AI AUDIT TRAIL READINESS CHECKLIST (STARTUP EDITION)

Use this as a build spec and a procurement-prep doc. If you can’t answer an item quickly, treat it as product work.

1) IDENTITY + ACCESS
- SSO supported (SAML or OIDC) and documented.
- SCIM supported for provisioning/deprovisioning.
- No shared “god key” for agent actions; use per-tenant, per-tool scoped credentials.
- Role-based access control documented (who can view prompts/logs, who can change policies, who can approve actions).
- Admin actions are logged (policy changes, connector changes, role changes).

2) DATA BOUNDARIES + RETENTION
- Clear statement of what you store: prompts, retrieved context, outputs, tool-call arguments, embeddings.
- Customer-configurable retention for AI logs (at least: short retention and extended retention modes).
- Redaction controls (mask secrets, tokens, credentials; allow customers to add patterns).
- Access controls for sensitive logs (default restrict; break-glass access is audited).
- Documented DPA/security posture that matches your deployment model (SaaS vs VPC vs on-prem).

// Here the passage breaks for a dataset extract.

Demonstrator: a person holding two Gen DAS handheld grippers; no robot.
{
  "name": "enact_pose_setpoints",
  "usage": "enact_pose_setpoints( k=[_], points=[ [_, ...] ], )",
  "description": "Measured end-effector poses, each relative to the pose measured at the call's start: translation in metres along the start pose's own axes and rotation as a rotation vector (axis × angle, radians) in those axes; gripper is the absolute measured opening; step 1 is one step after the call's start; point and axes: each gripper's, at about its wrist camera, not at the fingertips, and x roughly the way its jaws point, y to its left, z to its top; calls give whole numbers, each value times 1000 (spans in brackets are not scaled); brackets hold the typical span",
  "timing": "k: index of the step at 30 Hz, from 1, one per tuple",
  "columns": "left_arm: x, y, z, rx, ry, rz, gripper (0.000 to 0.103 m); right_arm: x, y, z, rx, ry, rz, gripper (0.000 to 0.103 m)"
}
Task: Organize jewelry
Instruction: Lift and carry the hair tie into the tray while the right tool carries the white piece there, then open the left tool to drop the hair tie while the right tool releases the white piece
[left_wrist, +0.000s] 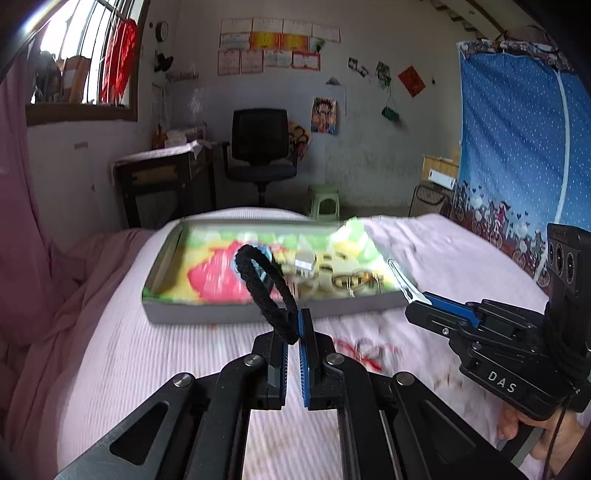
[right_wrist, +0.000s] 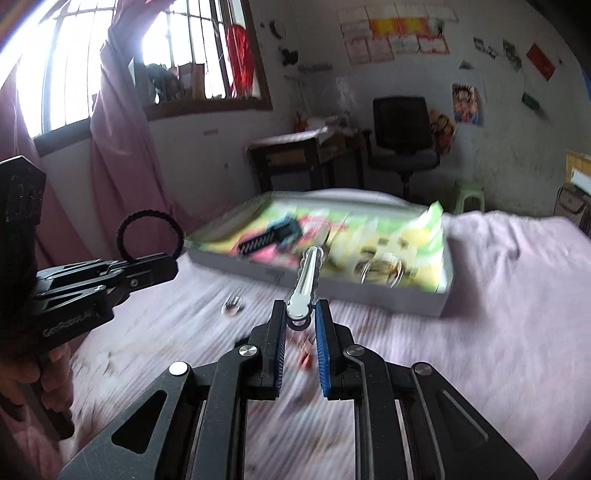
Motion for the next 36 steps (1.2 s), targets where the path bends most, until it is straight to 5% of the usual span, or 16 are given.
enact_pose_setpoints(
  k=[13, 23, 36],
  points=[
    [54, 37, 32, -51, -16, 27, 6, 50, -23, 46, 46, -99, -76, 14],
    [111, 69, 29, -129, 133, 55, 6, 109, -27, 38, 101, 16, -89, 14],
    [140, 73, 24, -164, 259, 68, 6, 127, -35, 27, 128, 113, -88, 14]
  ],
)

3) PROVENANCE (CAN YOU REPLAY?)
- Every AI response has a request_id and is traceable to: actor, session, tenant.
- Retrieval is attributable: source system + document/object identifiers + versions/ETags where available.
- Model is attributable: provider + model name + configuration hash + system prompt version.
- Tool actions are attributable: tool name + approval status + external IDs created/modified.

4) CHANGE CONTROL
- Version prompts and safety settings as release artifacts.
- Track model/provider changes (including silent upstream model updates where detectable).
- Maintain deployment history per tenant.
- Rollback plan exists and is tested for: prompt config, tool permissions, connector config.

5) EVALUATION EVIDENCE
- Maintain a small, explicit eval suite aligned to your product’s real failure modes (not generic trivia).
- Run evals before promoting changes to production behavior.
- Store eval results with the build/deployment they correspond to.
- Have a process for customer-reported bad outputs: triage, reproduction, fix, verification.

6) AGENTS + HIGH-IMPACT ACTIONS
- Tool allowlist exists; default deny for tools that cause irreversible side effects.
- Human approval is available for high-impact actions (email send, ticket close, code merge, payment initiation).
- Approvals are logged: who approved, when, what they approved.
- Rate limits and spending/usage caps exist per tenant.

7) EXPORT + INTEGRATION
- Logs are structured events (not just text strings).
- Export path exists (webhook, API, or standard telemetry like OpenTelemetry) and is documented.
- Customers can correlate your request_id with their systems (headers, metadata fields).

8) INCIDENT READINESS
- You can produce an incident timeline from logs within hours, not days.
- You can answer: who accessed what data, which model ran, what tools were called, and what changed.
- Status page and customer communication plan exist.

If you do only one thing this week: define your canonical “AI event” schema (request → retrieval → model call → tool call → outcome) and make it exportable.